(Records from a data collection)
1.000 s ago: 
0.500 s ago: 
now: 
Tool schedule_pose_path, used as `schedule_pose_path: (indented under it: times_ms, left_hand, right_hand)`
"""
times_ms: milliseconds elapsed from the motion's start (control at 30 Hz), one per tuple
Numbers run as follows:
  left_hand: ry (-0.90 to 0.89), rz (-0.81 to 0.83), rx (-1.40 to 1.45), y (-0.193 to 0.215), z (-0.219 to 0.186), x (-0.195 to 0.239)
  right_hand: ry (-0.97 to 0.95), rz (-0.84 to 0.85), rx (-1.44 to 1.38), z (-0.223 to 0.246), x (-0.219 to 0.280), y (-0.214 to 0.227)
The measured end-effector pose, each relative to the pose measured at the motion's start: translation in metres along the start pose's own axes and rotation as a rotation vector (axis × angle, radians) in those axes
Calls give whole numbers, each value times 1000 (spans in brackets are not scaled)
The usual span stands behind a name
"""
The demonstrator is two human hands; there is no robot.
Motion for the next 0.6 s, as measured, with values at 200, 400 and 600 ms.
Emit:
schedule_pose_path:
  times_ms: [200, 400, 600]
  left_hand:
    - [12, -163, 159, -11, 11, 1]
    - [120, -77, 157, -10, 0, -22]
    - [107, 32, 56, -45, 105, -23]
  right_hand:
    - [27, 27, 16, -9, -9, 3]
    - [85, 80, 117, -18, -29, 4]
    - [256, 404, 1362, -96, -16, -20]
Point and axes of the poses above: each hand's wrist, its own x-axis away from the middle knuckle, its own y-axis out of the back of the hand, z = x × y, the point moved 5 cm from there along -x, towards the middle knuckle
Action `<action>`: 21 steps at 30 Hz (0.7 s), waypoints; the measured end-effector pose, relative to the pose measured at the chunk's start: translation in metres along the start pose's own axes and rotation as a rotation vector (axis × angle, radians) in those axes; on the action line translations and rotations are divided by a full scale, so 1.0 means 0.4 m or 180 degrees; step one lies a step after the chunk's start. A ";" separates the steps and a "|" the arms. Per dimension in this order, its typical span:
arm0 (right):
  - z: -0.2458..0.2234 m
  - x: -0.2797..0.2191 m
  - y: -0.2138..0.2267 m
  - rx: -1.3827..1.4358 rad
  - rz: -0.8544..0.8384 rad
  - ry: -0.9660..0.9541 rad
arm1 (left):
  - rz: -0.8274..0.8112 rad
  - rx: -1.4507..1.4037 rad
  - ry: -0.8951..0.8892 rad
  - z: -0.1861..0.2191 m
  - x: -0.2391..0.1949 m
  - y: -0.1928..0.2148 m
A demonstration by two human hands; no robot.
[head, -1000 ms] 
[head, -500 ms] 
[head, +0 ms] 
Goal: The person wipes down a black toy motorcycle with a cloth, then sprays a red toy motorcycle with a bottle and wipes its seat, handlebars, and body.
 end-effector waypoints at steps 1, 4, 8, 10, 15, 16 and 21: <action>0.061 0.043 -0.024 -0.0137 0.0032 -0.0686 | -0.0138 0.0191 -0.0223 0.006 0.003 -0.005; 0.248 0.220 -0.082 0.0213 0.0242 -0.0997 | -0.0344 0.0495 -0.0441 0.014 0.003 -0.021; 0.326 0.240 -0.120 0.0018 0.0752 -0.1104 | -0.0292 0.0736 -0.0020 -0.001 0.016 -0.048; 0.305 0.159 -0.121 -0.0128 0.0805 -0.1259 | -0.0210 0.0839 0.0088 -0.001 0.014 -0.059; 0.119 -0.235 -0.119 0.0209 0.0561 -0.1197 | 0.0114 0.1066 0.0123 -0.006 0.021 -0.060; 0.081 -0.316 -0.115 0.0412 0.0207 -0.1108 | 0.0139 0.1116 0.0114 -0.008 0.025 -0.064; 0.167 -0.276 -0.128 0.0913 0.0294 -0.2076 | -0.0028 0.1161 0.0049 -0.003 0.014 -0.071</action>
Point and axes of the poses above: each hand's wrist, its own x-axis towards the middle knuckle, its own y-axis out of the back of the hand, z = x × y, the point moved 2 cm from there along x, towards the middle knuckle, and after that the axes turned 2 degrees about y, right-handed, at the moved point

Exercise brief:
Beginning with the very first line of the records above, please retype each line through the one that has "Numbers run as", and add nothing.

Response to the exercise:
1.000 s ago: 
0.500 s ago: 
now: 
Tool schedule_pose_path, used as `schedule_pose_path: (indented under it: times_ms, left_hand, right_hand)`
"""
times_ms: milliseconds elapsed from the motion's start (control at 30 Hz), one per tuple
Numbers run as follows:

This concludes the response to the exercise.